HBO Maxのドキュメンタリーと言えば、ウディ・アレンがハリウッドから実質的に排除される原因となった養女への性的虐待疑惑を扱ったドキュメンタリーシリーズ『Allen V. Farrow(原題)』がこの春に全米で配信されて大きな物議を醸したばかり。#MeToo運動とも結びついて、およそ30年に渡って毀誉褒貶が渦巻いている複雑な問題を扱った注目作は、U-NEXTから5月26日(水)に配信されることが発表された。
 
■「若い世代の方を含め、もっと映画を観てもらえるような工夫を」
HBO Maxとの契約は映画ファン、ドラマファンにとって大ニュースだが、最近、映画ファン界隈で話題に上っているのが、シネフィル垂涎のクラシックやマイナーなインディーズ作品を積極的に取り上げて配信するラインナップの充実っぷり。調達部門の担当者は洋画邦画を合わせても10人程度だというが、「すぐにでも映画雑誌のお手伝いができんじゃないかというくらいの映画好きが集まっています!」と本多氏は太鼓判と押す。
 
「当社としては“映画”をメインにプッシュしていきたいと思っています。このコロナ禍の中で『映画なんか観ていていいのか』という空気もあったと思うのですが、当社はそれに対して『映画なんか、観てる場合だ。』というテーゼをCMで打ち出しました。映画興行が元気じゃないと、やっぱり配信している映画もヒットしないですし、映画の価値が特別だからこそお客さんには映画館に行ってもらいたいんです。そのためにU-NEXTのポイントが映画館で使えますという提携も行っているんですよ」

とはいえU-NEXTに限らず、配信サービスにアニメをきっかけに加入する層が多いのも事実としてある。

「当社もアニメからというお客様は非常に多いです。でも、そういう方にもシュッと映画の世界にも入ってきてもらえるようにしたいんです。コレは本当にカッコつけたいわけではないんですけど、私自身、エンドロールが出ると映画が終わってしまうことがあまりにも寂しすぎて、一時期映画が観られなくなったくらい(笑)、映画が起こす奇跡みたいなものを日々感じているんです。映画って、たった一人の方が喜んでくださるだけで、その方の人生が変わることもある。だからこそ、ある作品を観たいと思った時に「U-NEXTにはあります!」という状態にしておきたいというのはあります。物理的なスペースの制限があるレンタル店舗と違って、棚を無限大に増やせるのが配信サービスの強みですから」

実際、U-NEXTでは超マニアックな「トロマ特集」や「未体験ゾーンの映画たち」や映画祭と連携するなど、様々な企画で映画に取り組んでいる。
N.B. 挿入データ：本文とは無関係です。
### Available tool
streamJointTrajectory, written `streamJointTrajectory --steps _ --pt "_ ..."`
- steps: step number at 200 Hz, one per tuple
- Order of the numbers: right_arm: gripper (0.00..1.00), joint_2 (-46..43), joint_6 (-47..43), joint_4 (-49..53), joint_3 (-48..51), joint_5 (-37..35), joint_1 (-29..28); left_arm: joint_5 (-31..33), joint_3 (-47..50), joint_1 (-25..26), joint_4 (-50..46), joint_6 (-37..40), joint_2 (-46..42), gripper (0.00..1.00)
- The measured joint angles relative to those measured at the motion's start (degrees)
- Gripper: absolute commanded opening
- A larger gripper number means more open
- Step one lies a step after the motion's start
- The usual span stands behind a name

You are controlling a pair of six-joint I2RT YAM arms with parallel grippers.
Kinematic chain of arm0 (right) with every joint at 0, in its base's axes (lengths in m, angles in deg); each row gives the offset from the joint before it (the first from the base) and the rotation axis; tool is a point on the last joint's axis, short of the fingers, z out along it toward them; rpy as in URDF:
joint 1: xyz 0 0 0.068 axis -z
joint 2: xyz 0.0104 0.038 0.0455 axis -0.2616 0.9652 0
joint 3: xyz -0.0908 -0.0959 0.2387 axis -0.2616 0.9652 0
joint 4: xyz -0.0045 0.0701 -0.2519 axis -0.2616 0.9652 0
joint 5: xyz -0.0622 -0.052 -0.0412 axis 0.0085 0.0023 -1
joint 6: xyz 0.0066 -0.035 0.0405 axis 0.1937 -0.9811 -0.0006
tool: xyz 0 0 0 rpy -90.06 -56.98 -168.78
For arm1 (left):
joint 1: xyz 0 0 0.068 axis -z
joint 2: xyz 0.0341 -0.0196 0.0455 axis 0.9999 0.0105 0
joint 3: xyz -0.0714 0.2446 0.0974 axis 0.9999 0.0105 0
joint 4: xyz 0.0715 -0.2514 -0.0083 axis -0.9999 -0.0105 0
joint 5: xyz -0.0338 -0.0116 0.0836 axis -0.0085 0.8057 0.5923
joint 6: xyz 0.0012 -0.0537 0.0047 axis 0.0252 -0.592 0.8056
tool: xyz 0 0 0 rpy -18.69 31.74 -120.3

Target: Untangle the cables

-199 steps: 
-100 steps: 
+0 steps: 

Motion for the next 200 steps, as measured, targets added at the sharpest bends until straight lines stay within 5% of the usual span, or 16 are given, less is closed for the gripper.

「担当者の想いが強いんですよ。うちの映画部の映画愛を今度ぜひ特集してほしいくらいです(笑)。当社には20代、30代のスタッフも多いのですが、昔のように手の届きやすいところに映画がないんじゃないかなと思います。昔はテレビでも毎日のように映画枠がありましたが、今では日常に映画があるという環境が欠如している世代がいる。そういった若い世代の方たちを含めて、もっと映画を観ていただけるようなアプローチをしていきたいと思っています」
 
一企業の枠を越えて、映画の啓蒙という使命に燃えるU-NEXT。映画業界全体が苦境に立たされ、理想がまかり通る世の中ではないからこそ、蛮勇ともいえる熱い“映画推し”の今後を注視していきたい。